The number of young people between 18 and 24 who had insurance increased significantly, possibly reflecting the effect of the new health care law, which allows dependents up to age 26 to remain on their parents’ health plans.

The decline in insurance coverage was fueled largely by employers dropping health benefits as health care costs continued to rise, a trend that has reduced the percentage of Americans who get health benefits through work from a peak of 65.1 percent in 2000 to 55.3 percent last year.

During that period, the average annual premium for an employer-provided family health plan more than doubled to $13,770 from $6,438, according to surveys by the nonprofit Kaiser Family Foundation.

As Americans lost coverage through work, they have increasingly relied on government programs such as Medicaid.

“The real policy take away is the importance of protecting the safety net,” said Families USA Chief Executive Ron Pollack, a leading consumer advocate. “Medicaid is the lifeline.”

Spending, living needs not factored

The government’s official poverty rate doesn’t count food stamp benefits and low-income tax credits as income. If those programs, which totaled about $150 billion last year, were included, millions more people would have been counted as being above the poverty line.
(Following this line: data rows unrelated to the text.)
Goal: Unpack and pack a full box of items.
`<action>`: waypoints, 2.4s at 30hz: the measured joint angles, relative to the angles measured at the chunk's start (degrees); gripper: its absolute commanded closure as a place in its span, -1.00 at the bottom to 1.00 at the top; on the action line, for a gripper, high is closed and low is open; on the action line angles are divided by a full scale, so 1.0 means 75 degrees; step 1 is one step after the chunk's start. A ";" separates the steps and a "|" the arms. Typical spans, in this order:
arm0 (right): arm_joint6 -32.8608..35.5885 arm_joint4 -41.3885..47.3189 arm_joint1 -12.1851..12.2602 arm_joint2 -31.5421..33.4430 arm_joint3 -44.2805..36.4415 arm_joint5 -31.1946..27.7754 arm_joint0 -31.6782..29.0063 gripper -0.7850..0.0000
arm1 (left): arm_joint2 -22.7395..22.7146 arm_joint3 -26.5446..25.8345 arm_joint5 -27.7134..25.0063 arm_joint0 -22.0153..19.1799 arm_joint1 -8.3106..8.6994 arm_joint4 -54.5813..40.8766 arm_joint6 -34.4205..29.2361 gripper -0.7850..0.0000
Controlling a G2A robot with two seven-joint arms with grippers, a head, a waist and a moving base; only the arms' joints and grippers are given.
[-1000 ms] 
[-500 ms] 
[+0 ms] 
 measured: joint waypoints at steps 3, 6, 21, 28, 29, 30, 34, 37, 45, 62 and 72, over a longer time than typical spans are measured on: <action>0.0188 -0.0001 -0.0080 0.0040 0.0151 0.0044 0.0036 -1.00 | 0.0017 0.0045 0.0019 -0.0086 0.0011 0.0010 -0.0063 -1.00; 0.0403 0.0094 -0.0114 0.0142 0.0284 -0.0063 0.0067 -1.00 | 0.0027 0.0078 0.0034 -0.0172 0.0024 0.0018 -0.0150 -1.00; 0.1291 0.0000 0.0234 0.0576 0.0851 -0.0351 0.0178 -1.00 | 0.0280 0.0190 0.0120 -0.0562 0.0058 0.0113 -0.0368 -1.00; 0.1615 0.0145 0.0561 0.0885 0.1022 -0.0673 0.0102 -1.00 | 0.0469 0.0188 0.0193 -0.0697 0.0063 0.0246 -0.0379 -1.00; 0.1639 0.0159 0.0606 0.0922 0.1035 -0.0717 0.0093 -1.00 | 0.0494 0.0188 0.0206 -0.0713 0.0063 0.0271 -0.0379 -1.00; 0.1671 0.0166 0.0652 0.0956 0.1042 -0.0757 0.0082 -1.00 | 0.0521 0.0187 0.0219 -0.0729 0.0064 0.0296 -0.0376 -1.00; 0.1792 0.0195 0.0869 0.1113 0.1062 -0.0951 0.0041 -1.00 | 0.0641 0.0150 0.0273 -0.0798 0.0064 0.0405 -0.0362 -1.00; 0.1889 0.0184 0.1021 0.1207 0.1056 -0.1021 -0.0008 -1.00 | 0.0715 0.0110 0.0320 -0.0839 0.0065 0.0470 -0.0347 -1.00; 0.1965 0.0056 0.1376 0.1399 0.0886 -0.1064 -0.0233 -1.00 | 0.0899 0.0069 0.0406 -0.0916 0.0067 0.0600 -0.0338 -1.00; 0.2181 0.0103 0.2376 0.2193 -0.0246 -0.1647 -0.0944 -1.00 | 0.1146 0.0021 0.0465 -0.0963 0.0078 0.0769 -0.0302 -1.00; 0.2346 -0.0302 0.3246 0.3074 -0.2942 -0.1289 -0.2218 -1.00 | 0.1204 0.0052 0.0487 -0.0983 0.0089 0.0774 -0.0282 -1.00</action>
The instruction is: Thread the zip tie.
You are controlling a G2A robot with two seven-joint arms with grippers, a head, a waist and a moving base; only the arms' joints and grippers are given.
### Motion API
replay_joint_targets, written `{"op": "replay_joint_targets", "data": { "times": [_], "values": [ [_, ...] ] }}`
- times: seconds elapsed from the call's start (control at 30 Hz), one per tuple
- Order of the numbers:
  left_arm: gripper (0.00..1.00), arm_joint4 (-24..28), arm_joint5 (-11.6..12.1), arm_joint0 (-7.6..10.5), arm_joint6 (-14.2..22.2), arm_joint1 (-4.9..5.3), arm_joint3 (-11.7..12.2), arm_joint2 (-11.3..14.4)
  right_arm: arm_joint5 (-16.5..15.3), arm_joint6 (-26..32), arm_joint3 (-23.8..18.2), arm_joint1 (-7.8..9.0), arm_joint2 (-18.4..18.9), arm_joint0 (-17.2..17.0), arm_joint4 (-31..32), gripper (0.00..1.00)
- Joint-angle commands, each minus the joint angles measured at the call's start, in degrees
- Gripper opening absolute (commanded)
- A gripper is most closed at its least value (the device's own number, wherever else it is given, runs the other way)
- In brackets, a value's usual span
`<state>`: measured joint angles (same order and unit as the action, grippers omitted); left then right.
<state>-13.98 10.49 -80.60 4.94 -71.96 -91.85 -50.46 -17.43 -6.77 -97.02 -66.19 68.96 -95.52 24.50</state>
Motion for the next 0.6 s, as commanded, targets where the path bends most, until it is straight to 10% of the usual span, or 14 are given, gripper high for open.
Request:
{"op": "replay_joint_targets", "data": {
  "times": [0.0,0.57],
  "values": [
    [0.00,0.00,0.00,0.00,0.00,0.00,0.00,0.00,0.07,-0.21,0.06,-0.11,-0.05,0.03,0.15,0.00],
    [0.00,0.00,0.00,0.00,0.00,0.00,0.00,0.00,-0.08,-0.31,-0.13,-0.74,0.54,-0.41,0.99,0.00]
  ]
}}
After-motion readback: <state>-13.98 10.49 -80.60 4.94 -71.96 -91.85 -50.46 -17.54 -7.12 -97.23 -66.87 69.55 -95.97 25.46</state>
At the same time, analysts said, other factors understate the extent of people struggling to meet their basic needs.

Experts agree that the government’s poverty thresholds, designed in the early 1960s, don’t reflect people’s spending and living needs in today’s economy.

The Census Bureau is scheduled to release alternative measures of poverty in October.

The Associated Press, Black Voices/Huffington Post and McClatchy-Tribune News Service were used in compiling this report.